Face à ce constat, Marc-Olivier Fogiel a interrogé son entourage : « Ça ne vous frappe pas ? » La réponse l'a surpris : « Pas vraiment. Et c'est précisément cette absence d'étonnement qui m'étonne le plus. » Il établit un parallèle avec la situation des femmes il y a trente ou quarante ans, où une assemblée 100 % masculine ne choquait personne. Aujourd'hui, une telle absence de femmes « sauterait immédiatement aux yeux. À juste titre.
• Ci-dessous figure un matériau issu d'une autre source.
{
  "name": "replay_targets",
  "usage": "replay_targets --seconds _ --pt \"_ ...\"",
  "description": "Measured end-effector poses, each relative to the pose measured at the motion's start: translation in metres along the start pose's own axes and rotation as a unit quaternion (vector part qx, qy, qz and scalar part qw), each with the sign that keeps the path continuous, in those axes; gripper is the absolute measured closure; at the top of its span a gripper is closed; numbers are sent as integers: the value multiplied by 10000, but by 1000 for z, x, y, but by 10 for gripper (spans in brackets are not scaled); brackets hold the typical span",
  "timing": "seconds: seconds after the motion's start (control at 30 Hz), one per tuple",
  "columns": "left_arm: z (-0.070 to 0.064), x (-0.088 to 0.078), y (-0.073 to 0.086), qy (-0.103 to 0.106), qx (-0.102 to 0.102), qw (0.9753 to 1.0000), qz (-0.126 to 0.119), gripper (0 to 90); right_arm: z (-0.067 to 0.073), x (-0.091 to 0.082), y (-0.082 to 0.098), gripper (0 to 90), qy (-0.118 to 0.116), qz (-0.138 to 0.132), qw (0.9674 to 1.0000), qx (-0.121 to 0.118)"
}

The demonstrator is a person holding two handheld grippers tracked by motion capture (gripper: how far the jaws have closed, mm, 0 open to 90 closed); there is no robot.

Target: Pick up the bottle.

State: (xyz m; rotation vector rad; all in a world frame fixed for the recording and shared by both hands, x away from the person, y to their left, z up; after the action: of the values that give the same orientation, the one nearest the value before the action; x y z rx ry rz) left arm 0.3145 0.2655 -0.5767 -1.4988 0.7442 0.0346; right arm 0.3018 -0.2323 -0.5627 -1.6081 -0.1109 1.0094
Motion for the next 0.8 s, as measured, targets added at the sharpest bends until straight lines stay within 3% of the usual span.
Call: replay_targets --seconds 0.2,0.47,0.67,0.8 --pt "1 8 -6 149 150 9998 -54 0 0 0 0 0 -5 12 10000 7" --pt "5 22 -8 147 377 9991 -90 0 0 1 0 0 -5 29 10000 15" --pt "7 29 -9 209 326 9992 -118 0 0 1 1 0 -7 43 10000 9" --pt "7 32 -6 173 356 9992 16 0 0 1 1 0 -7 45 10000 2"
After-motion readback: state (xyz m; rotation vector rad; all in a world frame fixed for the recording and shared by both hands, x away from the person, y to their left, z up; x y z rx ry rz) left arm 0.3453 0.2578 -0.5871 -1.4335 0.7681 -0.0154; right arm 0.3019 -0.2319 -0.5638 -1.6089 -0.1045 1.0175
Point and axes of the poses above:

Pourquoi une assemblée presque exclusivement blanche ne produit-elle pas le même effet ? »

Le journaliste prend soin de préciser que son propos « n'est pas un procès du Medef », mais un « révélateur particulièrement saisissant d'une réalité qui dépasse largement le monde patronal ». Il reconnaît que les entreprises de médias dans lesquelles il a travaillé présentent parfois le même constat. Il refuse également toute « profession de foi militante », rappelant qu'il est « un homme blanc de plus de 50 ans, né dans un quartier favorisé ».

Une question « mathématique » et politique

Pour Marc-Olivier Fogiel, la question dépasse la morale : « Il y a un moment où la question cesse d'être morale pour devenir simplement mathématique. La société française d'aujourd'hui est diverse. C'est un fait, pas une opinion. » Il en tire une conséquence directe : « Une société ne peut pas durablement présenter deux photographies aussi différentes d'elle-même : celle de sa population et celle de ceux qui la dirigent. »

Le journaliste évoque la « nouvelle France » chère à La France insoumise, reconnaissant que ce parti « a compris qu'une partie du pays voulait être vue, nommée, représentée », sans pour autant soutenir ses propositions. Il met en garde : « Lorsqu'un sujet réel n'est regardé que par une seule famille politique, on finit par lui abandonner à la fois le diagnostic, les mots et les réponses. »

Il conclut en appelant à regarder « la photo » prise mercredi soir à Roland-Garros, car « avant de chercher des solutions, encore faut-il accepter de voir le problème ». Selon lui, cette absence de représentation « fabrique inévitablement de la frustration, de la défiance et, tôt ou tard, du conflit ».